While OpenAI’s latest reasoning models showed improvements, its non-reasoning model GPT-5-chat only had a 52% security pass rate, suggesting that the reasoning process played a role in its improved performance. In general, reasoning models tended to perform better than non-reasoning models, Veracode noted.

“A plausible mechanism is that reasoning steps function like an internal code review, increasing the chance of catching insecure constructs before output,” the report stated.

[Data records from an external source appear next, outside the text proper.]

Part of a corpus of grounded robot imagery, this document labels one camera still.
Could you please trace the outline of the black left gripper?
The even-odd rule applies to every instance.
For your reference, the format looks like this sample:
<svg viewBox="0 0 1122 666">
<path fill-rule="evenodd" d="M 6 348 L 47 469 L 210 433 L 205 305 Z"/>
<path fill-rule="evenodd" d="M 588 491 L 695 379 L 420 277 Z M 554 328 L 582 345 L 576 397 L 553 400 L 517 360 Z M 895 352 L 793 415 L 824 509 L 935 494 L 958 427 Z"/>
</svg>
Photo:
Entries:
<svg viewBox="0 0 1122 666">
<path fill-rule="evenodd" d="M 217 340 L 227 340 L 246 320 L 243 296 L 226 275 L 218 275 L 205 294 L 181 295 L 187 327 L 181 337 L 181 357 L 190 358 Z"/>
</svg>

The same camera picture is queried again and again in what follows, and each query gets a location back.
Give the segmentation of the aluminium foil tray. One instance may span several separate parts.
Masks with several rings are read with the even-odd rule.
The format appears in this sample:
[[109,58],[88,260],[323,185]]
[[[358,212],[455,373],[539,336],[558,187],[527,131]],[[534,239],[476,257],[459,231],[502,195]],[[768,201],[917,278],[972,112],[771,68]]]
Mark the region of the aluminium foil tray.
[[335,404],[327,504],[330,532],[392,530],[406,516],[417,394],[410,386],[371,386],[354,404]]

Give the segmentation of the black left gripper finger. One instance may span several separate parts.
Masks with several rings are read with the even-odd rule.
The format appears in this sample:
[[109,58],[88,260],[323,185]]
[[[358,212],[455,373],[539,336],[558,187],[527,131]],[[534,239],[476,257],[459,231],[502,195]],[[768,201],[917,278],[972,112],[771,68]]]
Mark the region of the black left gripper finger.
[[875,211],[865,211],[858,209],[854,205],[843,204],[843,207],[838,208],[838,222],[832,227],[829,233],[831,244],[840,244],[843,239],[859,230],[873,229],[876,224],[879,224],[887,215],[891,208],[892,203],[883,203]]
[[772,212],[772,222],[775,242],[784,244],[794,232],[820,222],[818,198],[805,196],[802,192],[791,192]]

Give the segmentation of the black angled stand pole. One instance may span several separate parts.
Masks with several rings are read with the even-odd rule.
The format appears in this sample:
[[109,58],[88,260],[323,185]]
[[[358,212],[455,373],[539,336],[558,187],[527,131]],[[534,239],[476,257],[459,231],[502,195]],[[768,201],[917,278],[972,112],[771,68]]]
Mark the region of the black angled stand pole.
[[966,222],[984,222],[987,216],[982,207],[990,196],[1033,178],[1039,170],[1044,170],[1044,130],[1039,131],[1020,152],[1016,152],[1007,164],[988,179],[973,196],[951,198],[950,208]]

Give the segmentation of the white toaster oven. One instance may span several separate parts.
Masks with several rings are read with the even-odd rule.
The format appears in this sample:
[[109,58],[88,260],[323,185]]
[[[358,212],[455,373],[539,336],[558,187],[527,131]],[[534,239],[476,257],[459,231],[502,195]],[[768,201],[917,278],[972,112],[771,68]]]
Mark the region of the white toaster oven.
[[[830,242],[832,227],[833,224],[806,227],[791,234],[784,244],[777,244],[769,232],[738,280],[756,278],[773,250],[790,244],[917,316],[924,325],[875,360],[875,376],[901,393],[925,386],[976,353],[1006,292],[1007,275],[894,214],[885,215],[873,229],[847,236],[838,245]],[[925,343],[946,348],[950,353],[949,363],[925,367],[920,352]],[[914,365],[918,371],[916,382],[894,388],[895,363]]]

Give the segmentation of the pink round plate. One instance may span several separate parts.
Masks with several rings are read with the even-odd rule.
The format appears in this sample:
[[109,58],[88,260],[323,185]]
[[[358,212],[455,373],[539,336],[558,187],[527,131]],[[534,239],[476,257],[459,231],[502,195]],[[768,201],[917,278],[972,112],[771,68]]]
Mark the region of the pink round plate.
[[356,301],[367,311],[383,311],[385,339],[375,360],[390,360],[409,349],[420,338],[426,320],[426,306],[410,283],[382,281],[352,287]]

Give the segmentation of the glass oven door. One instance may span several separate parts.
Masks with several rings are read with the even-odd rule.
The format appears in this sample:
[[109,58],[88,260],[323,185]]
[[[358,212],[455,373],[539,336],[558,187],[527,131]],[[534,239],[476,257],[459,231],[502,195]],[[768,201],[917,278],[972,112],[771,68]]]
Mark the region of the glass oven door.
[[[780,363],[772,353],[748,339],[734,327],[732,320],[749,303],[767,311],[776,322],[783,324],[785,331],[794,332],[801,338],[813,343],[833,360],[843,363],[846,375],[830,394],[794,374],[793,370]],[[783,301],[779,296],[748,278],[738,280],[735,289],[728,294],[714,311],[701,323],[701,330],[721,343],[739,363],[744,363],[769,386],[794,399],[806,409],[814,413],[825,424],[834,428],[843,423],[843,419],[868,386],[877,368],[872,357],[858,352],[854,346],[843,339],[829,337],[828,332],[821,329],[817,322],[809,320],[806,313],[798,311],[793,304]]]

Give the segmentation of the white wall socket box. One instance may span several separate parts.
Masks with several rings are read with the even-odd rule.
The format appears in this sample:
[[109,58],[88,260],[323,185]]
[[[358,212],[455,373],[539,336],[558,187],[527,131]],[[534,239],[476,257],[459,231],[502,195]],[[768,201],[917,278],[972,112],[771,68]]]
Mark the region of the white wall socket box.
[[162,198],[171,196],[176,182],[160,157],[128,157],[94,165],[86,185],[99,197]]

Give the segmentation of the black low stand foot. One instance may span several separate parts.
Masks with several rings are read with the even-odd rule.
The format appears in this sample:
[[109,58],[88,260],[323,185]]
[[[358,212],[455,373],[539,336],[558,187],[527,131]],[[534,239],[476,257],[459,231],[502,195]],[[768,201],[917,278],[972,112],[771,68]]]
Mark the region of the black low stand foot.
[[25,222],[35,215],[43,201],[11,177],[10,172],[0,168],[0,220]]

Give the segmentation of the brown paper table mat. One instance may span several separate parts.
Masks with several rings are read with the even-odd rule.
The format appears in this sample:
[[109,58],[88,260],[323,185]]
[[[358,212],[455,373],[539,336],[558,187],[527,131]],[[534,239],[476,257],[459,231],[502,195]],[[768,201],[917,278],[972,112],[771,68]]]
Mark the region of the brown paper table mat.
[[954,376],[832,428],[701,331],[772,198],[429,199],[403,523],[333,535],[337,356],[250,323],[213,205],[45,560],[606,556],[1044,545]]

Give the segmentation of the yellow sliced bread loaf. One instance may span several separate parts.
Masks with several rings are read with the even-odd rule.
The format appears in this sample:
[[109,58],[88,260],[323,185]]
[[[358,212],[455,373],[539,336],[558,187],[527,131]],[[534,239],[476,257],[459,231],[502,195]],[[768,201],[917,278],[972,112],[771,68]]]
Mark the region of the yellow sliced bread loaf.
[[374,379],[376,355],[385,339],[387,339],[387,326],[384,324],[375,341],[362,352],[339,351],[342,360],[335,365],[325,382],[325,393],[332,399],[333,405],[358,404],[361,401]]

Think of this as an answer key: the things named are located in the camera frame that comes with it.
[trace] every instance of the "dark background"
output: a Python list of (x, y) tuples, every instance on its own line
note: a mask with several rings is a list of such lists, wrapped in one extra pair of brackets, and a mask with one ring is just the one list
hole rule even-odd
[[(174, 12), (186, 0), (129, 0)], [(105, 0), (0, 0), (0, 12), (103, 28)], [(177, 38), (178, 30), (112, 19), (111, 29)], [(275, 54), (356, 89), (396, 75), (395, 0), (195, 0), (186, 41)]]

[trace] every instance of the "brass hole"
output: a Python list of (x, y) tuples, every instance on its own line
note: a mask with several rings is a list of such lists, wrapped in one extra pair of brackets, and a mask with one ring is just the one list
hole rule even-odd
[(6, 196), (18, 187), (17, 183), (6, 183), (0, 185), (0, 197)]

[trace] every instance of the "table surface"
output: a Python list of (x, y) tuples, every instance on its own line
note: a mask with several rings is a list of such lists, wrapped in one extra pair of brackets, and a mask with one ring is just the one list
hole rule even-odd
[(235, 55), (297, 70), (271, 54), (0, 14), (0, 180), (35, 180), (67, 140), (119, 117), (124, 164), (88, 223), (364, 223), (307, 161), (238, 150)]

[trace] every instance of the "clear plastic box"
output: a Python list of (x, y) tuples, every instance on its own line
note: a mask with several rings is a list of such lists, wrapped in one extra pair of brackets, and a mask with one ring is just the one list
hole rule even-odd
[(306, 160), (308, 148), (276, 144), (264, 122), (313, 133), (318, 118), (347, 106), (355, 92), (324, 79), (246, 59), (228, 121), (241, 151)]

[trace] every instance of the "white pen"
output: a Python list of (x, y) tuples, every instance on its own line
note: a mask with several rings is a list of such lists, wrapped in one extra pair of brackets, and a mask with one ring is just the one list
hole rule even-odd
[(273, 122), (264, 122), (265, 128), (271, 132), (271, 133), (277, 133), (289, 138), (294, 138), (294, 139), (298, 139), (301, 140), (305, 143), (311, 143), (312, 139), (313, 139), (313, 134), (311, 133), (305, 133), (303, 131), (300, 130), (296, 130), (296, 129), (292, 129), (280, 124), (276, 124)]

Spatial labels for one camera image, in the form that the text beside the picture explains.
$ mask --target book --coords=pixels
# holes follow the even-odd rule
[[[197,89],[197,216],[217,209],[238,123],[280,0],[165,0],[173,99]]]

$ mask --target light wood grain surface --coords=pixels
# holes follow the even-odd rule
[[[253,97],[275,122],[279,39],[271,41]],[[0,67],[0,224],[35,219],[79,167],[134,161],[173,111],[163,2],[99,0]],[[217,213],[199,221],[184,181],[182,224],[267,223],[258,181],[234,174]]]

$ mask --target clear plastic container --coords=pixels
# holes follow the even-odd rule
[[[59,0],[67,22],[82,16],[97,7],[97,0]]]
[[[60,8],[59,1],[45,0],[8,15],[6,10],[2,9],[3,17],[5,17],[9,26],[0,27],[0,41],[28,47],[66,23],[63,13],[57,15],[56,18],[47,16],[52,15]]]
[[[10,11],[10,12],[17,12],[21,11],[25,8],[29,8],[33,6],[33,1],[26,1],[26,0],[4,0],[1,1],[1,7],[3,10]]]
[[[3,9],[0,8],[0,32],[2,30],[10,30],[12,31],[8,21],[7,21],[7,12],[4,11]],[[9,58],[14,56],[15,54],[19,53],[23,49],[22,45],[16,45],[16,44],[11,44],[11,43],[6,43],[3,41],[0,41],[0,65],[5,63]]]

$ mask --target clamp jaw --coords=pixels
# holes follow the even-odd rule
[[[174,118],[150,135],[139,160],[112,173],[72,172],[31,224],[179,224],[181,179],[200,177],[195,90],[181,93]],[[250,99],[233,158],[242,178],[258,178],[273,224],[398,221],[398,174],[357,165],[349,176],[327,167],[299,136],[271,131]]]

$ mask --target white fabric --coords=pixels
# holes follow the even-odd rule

The report also noted other possible reasons for OpenAI’s standout performance, including the fact that the model card for GPT-5 discusses the LLM’s performance in capture-the-flag hacking challenges.

“This suggests that OpenAI considers success in offensive red-teaming tasks to be an important performance indicator of its models. It is likely that they included training data or tuned their models to perform well on these security tasks,” the report authors wrote.

Anthropic, which released Claude Opus 4.1 in August and Claude Sonnet 4.5 in September, saw slightly worse performance on Veracode’s benchmark compared with its past models, with Opus 4.1 scoring 49% compared to Opus 4’s 50% and Sonnet 4.5 scoring 50% compared to Sonnet 4’s 53%.

Other models released since the last assessment — such as xAI’s Grok 4 and Grok Code Fast 1, and Alibaba Cloud’s Qwen3-Coder-30B-A3B-Instruct and Qwen3-Coder-480B-A35B — showed moderate performance, with both Grok models scoring 55% and both Qwen models scoring 50%.

Veracode noted that while the relatively high performance of OpenAI’s reasoning models are a promising sign toward improving the security of AI-generated code, “even the most secure model output lacks the business and architectural context of a live application.”

“We encourage you to proceed with this update as a lens, interpreting all data with the understanding that layered controls — including SAST and SCA, malicious package protection, rigorous code review, dependency and secrets management, and runtime protections — remain essential for securing modern software,” the report concluded.